BEGIN Working data

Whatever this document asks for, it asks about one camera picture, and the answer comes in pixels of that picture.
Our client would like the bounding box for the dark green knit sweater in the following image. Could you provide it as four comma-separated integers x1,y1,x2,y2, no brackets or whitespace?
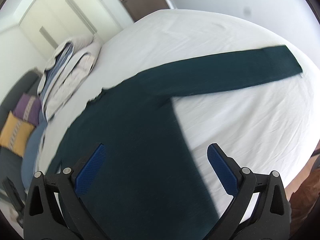
47,46,302,239

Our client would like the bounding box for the blue pillow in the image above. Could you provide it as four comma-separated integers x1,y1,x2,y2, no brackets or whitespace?
21,111,47,190

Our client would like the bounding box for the dark grey headboard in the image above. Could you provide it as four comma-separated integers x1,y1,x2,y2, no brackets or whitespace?
1,70,41,201

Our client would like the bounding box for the white bed sheet mattress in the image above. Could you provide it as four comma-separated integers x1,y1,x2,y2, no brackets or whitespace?
34,9,319,215

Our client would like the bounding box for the yellow patterned cushion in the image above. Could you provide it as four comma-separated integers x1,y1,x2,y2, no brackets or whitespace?
0,112,35,157

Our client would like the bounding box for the purple patterned cushion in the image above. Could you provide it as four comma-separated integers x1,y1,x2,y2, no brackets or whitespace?
13,93,41,126

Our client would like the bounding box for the folded grey blue duvet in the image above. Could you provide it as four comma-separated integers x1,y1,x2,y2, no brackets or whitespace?
37,35,101,122

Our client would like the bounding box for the cream wardrobe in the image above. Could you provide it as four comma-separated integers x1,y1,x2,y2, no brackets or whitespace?
20,0,133,59

END Working data

**About this exercise**. With both ends included, please retype exactly the lines from the line containing "Our client would like the bounding box for the cream" to the final line of the data.

**Response below**.
Our client would like the bounding box for the cream wardrobe in the image above. Could you provide it as four comma-separated integers x1,y1,x2,y2, no brackets or whitespace?
20,0,133,59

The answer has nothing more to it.